Re: Fwd: crash/hang in mm/swapfile.c:718 add_to_avail_list when exercising stress-ng

From: Colin King (gmail)
Date: Thu Aug 03 2023 - 10:37:43 EST


Hi Aaron,

Thanks for the speedy fix. I've tested this for a couple of 10 minute soak test and can't reproduce the issue with the fix, so it looks good to me, so please add:

Tested-by: Colin Ian King <colin.i.king@xxxxxxxxx>

Colin

On 03/08/2023 14:41, Aaron Lu wrote:
On Thu, Aug 03, 2023 at 02:06:46PM +0800, Aaron Lu wrote:
On Wed, Aug 02, 2023 at 07:54:38PM +0700, Bagas Sanjaya wrote:
Hi,

I notice a bug report on Bugzilla [1]. Quoting from it:

How to reproduce:

Had 24 CPU Alderlake 16GB debian12 system running with default kernel (from makecondig) on 6.5-rc4, exercised with no swap to start with.
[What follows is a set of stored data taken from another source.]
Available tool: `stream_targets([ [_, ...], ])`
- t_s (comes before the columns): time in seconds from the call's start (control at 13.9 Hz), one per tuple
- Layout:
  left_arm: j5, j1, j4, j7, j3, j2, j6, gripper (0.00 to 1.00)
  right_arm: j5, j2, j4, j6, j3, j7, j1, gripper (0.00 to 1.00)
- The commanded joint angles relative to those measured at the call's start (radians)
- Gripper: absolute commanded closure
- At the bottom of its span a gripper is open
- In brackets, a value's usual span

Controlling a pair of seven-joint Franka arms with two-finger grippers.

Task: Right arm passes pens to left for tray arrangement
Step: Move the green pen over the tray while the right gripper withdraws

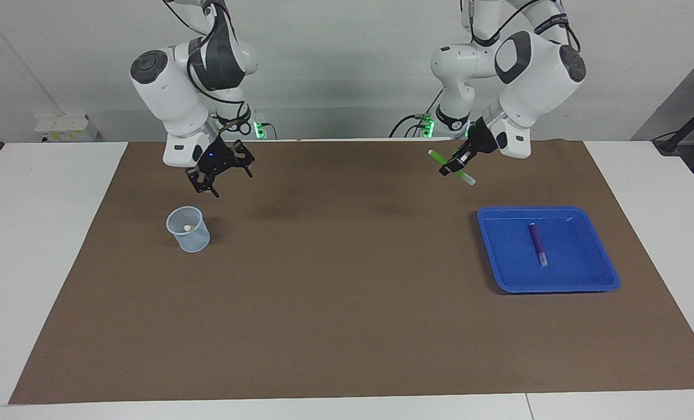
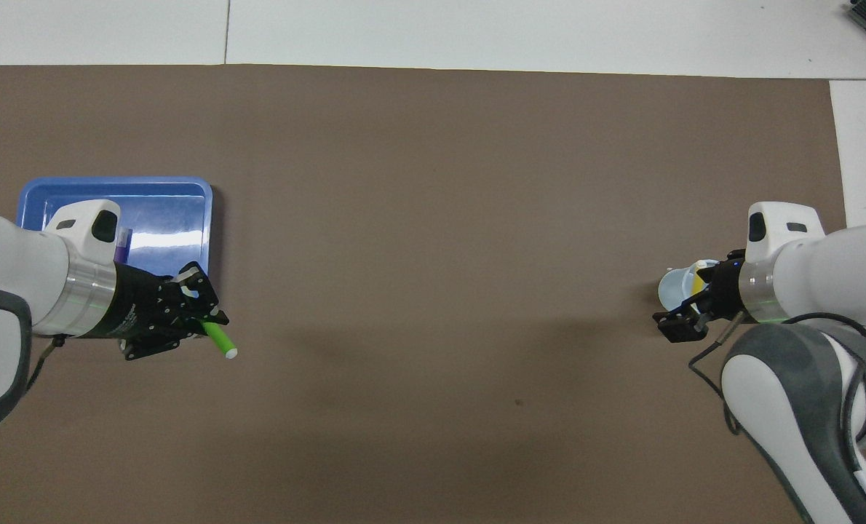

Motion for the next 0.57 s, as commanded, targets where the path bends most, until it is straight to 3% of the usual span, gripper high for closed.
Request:
stream_targets([
  [0.0,0.089,0.062,0.008,0.175,-0.006,-0.015,-0.055,1.0,-0.052,0.052,0.0,0.063,0.012,-0.053,-0.024,0.0],
  [0.14,0.169,0.101,0.008,0.31,-0.006,-0.016,-0.067,1.0,-0.101,0.121,0.011,0.152,0.012,-0.093,-0.038,0.0],
  [0.36,0.276,0.164,0.008,0.482,-0.006,-0.015,-0.064,1.0,-0.116,0.193,0.034,0.235,0.007,-0.067,-0.051,0.23],
  [0.5,0.319,0.196,0.007,0.585,-0.006,-0.01,-0.058,1.0,-0.118,0.228,0.08,0.218,0.01,-0.056,-0.102,0.26],
])
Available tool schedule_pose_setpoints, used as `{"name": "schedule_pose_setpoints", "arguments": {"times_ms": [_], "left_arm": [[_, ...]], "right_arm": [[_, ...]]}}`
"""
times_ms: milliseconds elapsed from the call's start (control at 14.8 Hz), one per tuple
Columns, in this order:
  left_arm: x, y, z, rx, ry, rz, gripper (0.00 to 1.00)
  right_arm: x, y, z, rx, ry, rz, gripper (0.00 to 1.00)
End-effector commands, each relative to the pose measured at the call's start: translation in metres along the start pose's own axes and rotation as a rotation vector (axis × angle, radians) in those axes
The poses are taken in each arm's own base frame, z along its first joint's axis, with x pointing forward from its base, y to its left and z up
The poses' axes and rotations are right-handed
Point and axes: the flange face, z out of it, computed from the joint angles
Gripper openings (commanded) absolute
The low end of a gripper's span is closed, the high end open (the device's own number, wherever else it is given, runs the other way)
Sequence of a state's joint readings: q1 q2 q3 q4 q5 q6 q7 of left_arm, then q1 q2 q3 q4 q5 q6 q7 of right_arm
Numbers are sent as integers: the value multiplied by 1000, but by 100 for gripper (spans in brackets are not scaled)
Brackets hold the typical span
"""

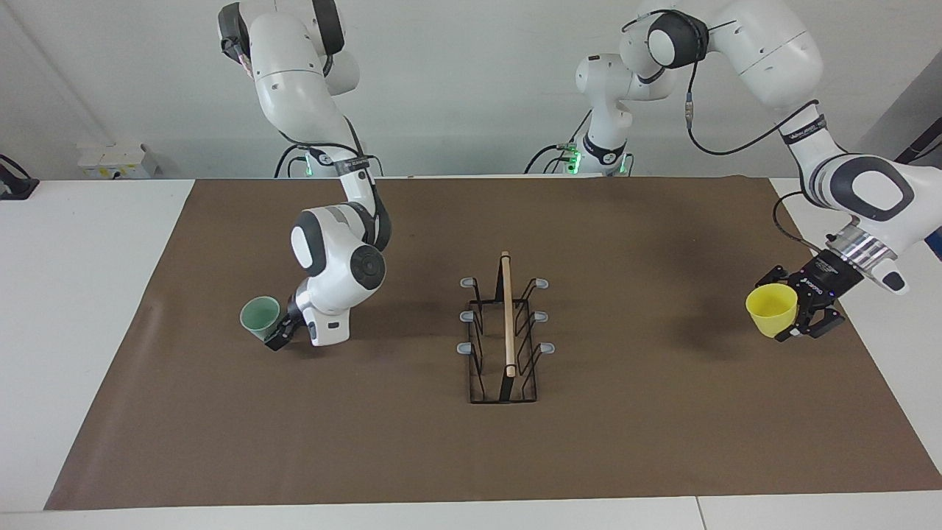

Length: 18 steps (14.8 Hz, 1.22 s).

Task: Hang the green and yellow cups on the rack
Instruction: 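Grasp the yellow cup with the left gripper while the right gripper grasps the green cup, then carry the yellow cup toward the rack with the left gripper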

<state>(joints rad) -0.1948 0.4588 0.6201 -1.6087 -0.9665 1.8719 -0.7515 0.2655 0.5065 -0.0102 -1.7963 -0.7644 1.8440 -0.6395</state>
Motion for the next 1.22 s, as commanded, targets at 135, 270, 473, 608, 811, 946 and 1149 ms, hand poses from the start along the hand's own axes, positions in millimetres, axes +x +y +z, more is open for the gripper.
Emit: {"name": "schedule_pose_setpoints", "arguments": {"times_ms": [135,270,473,608,811,946,1149], "left_arm": [[-58,23,-17,88,139,131,0],[-85,27,-25,109,168,177,0],[-123,28,-31,155,216,259,0],[-153,29,-25,210,273,343,0],[-202,29,-7,282,361,484,0],[-231,29,5,300,414,531,0],[-284,24,40,297,532,637,0]], "right_arm": [[-10,-16,0,-128,-104,-143,100],[-9,-19,9,-154,-118,-174,100],[-16,-13,19,-177,-103,-175,100],[-17,-9,21,-211,-118,-188,88],[-19,-8,21,-220,-127,-192,0],[-19,-5,13,-229,-137,-178,0],[-18,-1,-2,-235,-144,-162,0]]}}
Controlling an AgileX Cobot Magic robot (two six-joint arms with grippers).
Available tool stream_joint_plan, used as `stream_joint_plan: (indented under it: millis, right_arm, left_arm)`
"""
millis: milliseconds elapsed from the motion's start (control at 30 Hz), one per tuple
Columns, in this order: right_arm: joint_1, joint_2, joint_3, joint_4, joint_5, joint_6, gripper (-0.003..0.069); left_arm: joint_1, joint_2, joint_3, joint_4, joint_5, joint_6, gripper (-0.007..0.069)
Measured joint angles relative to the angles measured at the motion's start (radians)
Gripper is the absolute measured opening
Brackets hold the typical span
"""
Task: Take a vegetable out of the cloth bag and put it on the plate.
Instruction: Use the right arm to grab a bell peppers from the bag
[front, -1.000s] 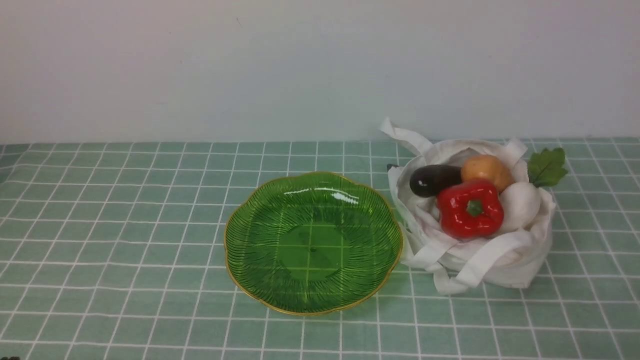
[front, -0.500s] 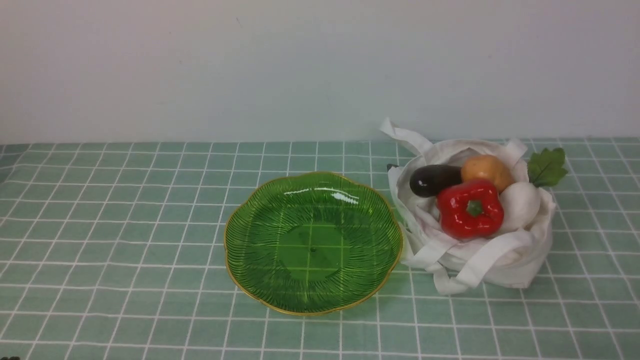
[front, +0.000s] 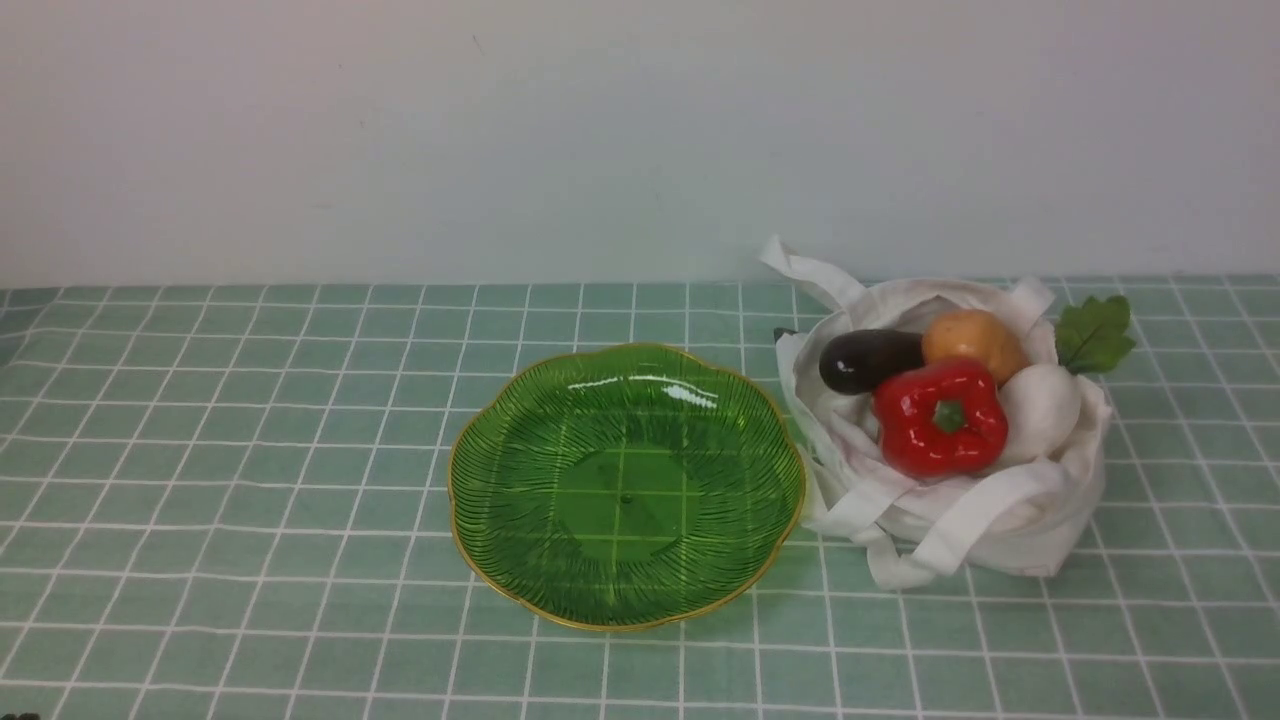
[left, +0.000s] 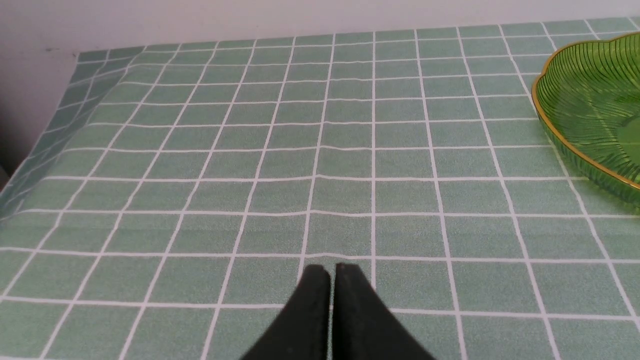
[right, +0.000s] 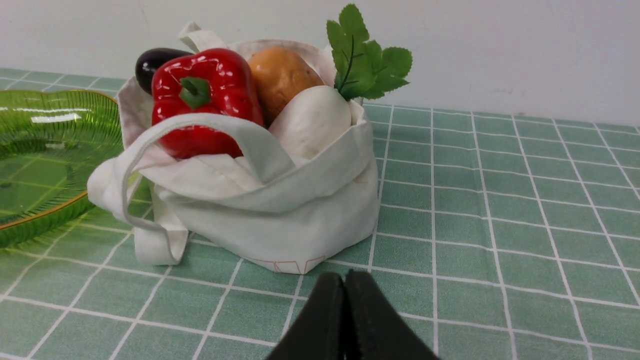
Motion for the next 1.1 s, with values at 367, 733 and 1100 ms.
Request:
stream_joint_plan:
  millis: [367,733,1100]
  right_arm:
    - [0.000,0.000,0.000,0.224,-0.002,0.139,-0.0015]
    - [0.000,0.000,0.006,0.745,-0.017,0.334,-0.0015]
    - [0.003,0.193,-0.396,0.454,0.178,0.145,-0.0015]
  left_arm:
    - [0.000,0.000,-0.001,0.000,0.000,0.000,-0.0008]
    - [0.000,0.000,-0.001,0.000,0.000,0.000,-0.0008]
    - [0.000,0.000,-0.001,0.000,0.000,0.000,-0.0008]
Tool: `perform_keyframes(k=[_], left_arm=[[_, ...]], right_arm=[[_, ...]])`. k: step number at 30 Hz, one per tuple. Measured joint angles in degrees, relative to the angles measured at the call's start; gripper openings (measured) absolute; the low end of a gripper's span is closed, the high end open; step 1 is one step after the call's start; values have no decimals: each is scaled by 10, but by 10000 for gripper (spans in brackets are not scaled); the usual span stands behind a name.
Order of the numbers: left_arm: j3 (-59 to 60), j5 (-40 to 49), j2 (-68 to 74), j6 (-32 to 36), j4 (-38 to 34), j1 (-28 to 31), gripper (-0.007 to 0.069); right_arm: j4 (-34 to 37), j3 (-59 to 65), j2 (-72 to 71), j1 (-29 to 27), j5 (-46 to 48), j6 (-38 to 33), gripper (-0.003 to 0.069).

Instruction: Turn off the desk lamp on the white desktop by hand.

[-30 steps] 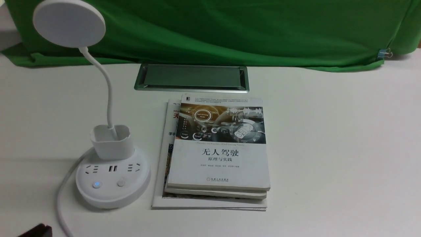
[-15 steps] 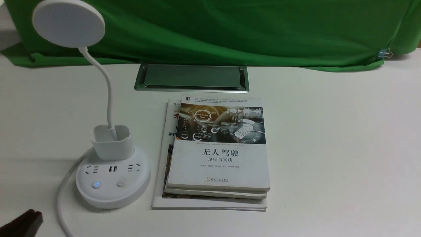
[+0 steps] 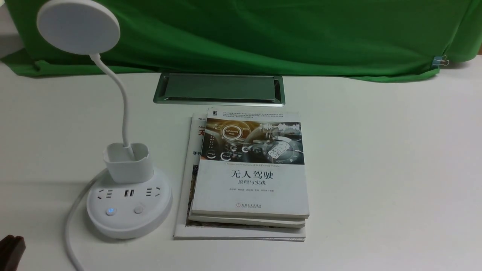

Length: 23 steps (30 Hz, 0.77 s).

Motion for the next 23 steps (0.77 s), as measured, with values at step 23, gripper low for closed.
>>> perform_keyframes(k=[23], left_arm=[[0, -2, 0, 0, -19, 0, 19]], right_arm=[[0, 0, 0, 0, 0, 0, 36]])
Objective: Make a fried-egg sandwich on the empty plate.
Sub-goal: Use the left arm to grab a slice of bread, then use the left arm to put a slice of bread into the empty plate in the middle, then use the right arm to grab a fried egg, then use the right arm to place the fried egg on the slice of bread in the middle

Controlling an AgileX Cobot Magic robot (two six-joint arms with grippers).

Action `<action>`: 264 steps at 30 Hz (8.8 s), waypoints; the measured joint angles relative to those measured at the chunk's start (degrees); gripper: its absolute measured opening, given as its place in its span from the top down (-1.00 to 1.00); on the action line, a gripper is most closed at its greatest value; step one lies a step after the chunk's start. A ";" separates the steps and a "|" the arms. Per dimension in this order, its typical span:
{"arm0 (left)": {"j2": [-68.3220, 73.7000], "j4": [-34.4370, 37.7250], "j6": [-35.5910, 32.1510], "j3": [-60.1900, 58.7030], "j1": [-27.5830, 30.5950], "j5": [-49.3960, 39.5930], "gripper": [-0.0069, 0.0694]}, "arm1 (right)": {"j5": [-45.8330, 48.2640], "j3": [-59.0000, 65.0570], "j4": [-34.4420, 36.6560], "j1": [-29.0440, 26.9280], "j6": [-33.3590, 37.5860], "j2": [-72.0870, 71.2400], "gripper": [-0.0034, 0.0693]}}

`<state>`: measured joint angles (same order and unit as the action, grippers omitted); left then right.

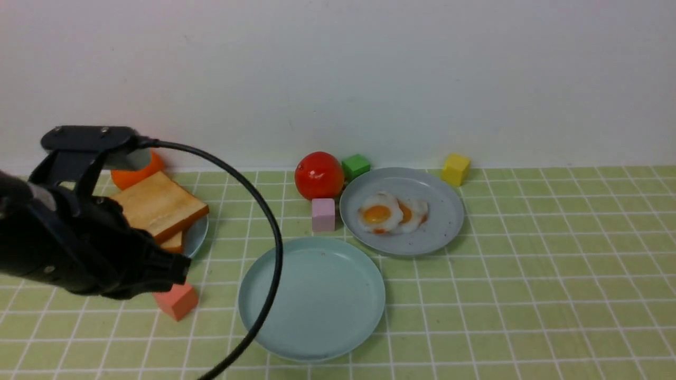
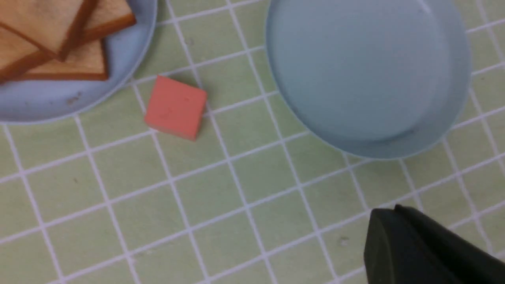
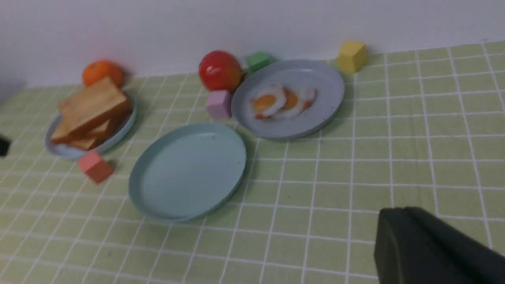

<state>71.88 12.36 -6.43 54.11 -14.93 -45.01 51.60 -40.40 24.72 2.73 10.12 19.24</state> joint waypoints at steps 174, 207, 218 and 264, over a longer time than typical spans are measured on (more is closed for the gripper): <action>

using stress-ng tip commit 0f2ef02e9bc5abb3419c44be056d5fa3c97e0137
(see https://github.com/ColinIanKing/stress-ng )

build and run stress-ng for say 60 minutes:

./stress-ng --cpu-online 50 --brk 50 --swap 50 --vmstat 1 -t 60m

Will hang in mm/swapfile.c:718 add_to_avail_list+0x93/0xa0

See attached file for an image of the console on the hang (I'm trying to get the full stack dump).

See Bugzilla for the full thread and attached console image.

FWIW, I have to forward this bug report to the mailing lists because
Thorsten noted that many developers don't take a look on Bugzilla
(see the BZ thread).

Thanks.

I can reproduce this issue using below cmdline:
$ sudo ./stress-ng --brk 50 --swap 5 --vmstat 1 -t 60m

I'll investigate what is happening.

Hi Colin,

Can you try the below diff on top of v6.5-rc4? It works for me here
although I got the warn in a different place in get_swap_pages():

WARN(!si->highest_bit,
"swap_info %d in list but !highest_bit\n",
si->type);

I think the warn you got in add_to_avail_list() due to the swap device
is already in the list is similar, see below explanation.

diff --git a/mm/swapfile.c b/mm/swapfile.c
index 8e6dde68b389..cb7e93ec1933 100644
--- a/mm/swapfile.c
+++ b/mm/swapfile.c
@@ -2330,7 +2330,8 @@ static void _enable_swap_info(struct swap_info_struct *p)
* swap_info_struct.
*/
plist_add(&p->list, &swap_active_head);
- add_to_avail_list(p);
+ if (p->highest_bit)
+ add_to_avail_list(p);
}
static void enable_swap_info(struct swap_info_struct *p, int prio,

The finding is, if a swap device failed to be swapoff, then it will be
reinsert_swap_info() -> _enable_swap_info() -> add_to_avail_list(). The
problem is, this swap device may run out of space with its highest_bit
being 0 and shouldn't be added to avail list. In your case, once its
highest_bit becomes non-zero, it will go through add_to_avail_list()
and since it's already in the list, thus the warn.

If it works for you, I'll prepare a patch. Thanks.